Table of Content |
Are you the same as me missing those stuffed naans, tandoori paneer, honey chilli potatoes, mousse cake, brownie and more and more delicious food? However, have you ever given a thought on that GST coming out of your pockets. How and why it is charged from you. The answer to why is simple and better known to many i.e., it’s an indirect tax, which is levied on customers.
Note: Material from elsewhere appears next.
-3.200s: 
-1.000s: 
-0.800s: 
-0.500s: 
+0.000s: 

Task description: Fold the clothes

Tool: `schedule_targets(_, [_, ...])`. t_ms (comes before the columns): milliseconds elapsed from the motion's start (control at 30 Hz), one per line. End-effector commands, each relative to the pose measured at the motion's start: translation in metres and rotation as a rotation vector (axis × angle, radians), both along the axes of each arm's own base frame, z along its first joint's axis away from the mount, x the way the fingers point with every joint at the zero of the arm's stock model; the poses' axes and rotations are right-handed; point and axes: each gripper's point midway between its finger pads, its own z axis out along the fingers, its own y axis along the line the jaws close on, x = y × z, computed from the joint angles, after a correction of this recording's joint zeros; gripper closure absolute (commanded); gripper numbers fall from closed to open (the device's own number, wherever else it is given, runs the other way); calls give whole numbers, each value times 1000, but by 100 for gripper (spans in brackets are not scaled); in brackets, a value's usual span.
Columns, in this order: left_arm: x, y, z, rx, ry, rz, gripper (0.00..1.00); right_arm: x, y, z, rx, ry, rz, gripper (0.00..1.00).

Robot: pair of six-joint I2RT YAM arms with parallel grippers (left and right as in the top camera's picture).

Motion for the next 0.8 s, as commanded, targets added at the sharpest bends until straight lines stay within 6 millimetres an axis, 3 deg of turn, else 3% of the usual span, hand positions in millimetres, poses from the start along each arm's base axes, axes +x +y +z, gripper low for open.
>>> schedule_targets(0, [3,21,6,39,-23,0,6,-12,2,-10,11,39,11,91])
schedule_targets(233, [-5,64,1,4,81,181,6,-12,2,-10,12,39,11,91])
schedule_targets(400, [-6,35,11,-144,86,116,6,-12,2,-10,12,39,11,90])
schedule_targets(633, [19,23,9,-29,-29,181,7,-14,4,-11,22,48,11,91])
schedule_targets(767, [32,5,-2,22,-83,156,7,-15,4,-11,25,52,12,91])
One second how many of you know the answer to how, so let’s explore it.
Normal scheme
- The restaurant owner has to get registered if his aggregate value of supplies crosses the threshold limit of 40 lakhs through filing GST REG -01 form PART A with his PAN, mobile number, e mail address, state/ UT.
- Rates applicable on restaurant business
Categories of business | Rate of tax |
Standalone restaurants | 5% without the benefit of input tax credit |
Restaurant part of a hotel (where declared takeaway and accommodation charges are not exceeding Rs 7500) | 5% without the benefit of input tax credit |
Restaurant part of a hotel (where declared takeaway and accommodation charges are exceeding Rs 7500) | 18% with the benefit of input tax credit |
Regular Catering services on contract basis in office, industrial unit, school, college, hostel etc. | 5% without the benefit of input tax credit |
Outdoor catering services | 18% with the benefit of input tax credit |
These rates are applicable on the prices mentioned on the menu card of the respective restaurant.
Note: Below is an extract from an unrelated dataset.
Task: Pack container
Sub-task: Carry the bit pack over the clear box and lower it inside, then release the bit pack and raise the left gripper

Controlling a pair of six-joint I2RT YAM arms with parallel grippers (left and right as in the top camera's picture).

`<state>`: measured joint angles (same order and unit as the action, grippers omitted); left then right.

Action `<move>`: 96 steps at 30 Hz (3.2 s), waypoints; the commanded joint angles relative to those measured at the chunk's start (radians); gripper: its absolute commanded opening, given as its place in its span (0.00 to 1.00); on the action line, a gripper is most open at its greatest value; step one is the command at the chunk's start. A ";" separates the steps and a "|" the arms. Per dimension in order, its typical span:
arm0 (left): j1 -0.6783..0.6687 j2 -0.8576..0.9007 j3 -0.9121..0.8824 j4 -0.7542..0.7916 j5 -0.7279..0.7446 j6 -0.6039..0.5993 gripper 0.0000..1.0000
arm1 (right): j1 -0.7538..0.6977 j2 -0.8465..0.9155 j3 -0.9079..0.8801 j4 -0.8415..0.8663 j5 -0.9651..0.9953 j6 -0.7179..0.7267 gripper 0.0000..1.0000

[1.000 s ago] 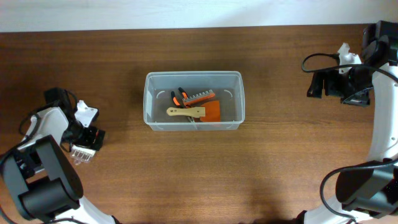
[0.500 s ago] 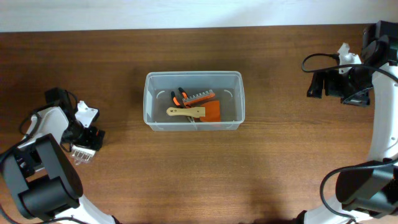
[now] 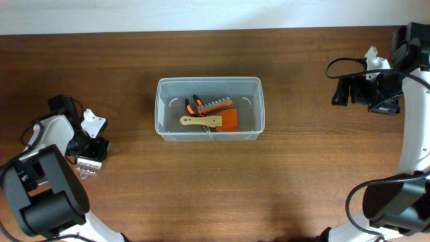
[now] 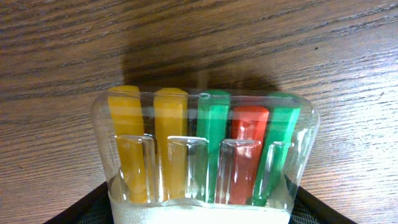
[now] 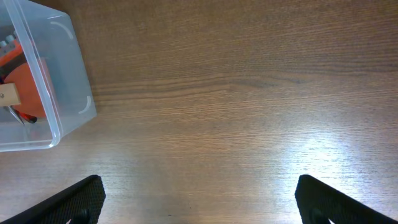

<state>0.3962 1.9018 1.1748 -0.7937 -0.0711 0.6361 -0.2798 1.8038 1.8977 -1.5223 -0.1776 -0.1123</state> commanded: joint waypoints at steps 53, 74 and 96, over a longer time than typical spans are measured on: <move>-0.799 0.333 0.922 -0.366 0.007 0.188 0.02 | 0.006 -0.006 -0.002 -0.007 -0.002 -0.006 0.99; -0.799 0.417 0.921 -0.367 0.007 0.187 0.44 | 0.006 -0.006 -0.002 -0.007 -0.002 -0.006 0.99; -0.800 0.407 0.922 -0.378 0.003 0.161 0.87 | 0.006 -0.006 -0.002 -0.007 -0.002 -0.006 0.99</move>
<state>-0.4084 2.3047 2.0899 -1.1664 -0.0643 0.8070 -0.2798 1.8038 1.8977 -1.5284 -0.1776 -0.1123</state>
- The returns are filed monthly in FORM GSTR-1 with the annual return.
- Here, the owner is free to make interstate supplies and deliver services through e- commerce operators.
- The person is liable to collect tax and issue tax invoice.
Composition scheme
- The threshold limit under composition is Rs 1.5 crore (for special category states it is Rs 1 crore). The owner could get registered by filing Form GST REG- 01 PART B with necessary documents.
- The owner must follow the restrictions under section 10 i.e., the restaurant
- Cannot make interstate supplies.
- Must not be serving alcohol as it still taxed via VAT.
- Cannot make supplies exempted under GST.
- Can’t avail any kind of input tax credit.
- Cannot make supplies through e- commerce operators.
- Cannot collect tax or issue tax invoice.
- Must mention the words “composition taxable person , not eligible to collect tax” on the bill of supply.
- Must mention the words “composition taxable person” on every notice or signboard at a prominent place of business or any additional place of operations.
- Once the threshold limit is passed over, he must compulsory get registered under regular scheme.
- He must file quarterly returns in FORM GSTR -4 with an annual return.
- The rate under composition scheme is fixed at 5% levied on the turnover in the state/UT.
- They can provide only Bill of Supply not the Tax invoice and must mention “composition taxable person, not eligible to collect tax on supplies” on the top of the bill of supply.
Impact of GST
With the introduction of GST there has been a simplification of bill. The serious burden of VAT, service tax has return down with GST and thus led into the increase of working capital in the hands of owners. But the magic of mammoth GST has failed to eradicate service charges from the bills. In the case of standalone and restaurant part of a hotel (where declared accommodation charges are exceeding Rs 7500) the rate has posed problems as they are not allowed to take ITC. The problem is so severe that it had led to close down of many restaurants. According to the owners, the most of the inputs they buy comes beneath 18% GST excluding the veggies, milk other essentials which have only small contribution to the overall outlays. Beside this the 18% GST paid on food services from e-commerce players like Swiggy and Zomato has made them more prone. This indeed has led to increase the prices of final product and more burdens on customers, demolishing the very purpose of the former. The National Restaurant Association of India has written the ministry for providing a change in rates to 12% with ITC and refund of earlier tax paid or at least facilitating the option to choose among the rates of 5% or 12%.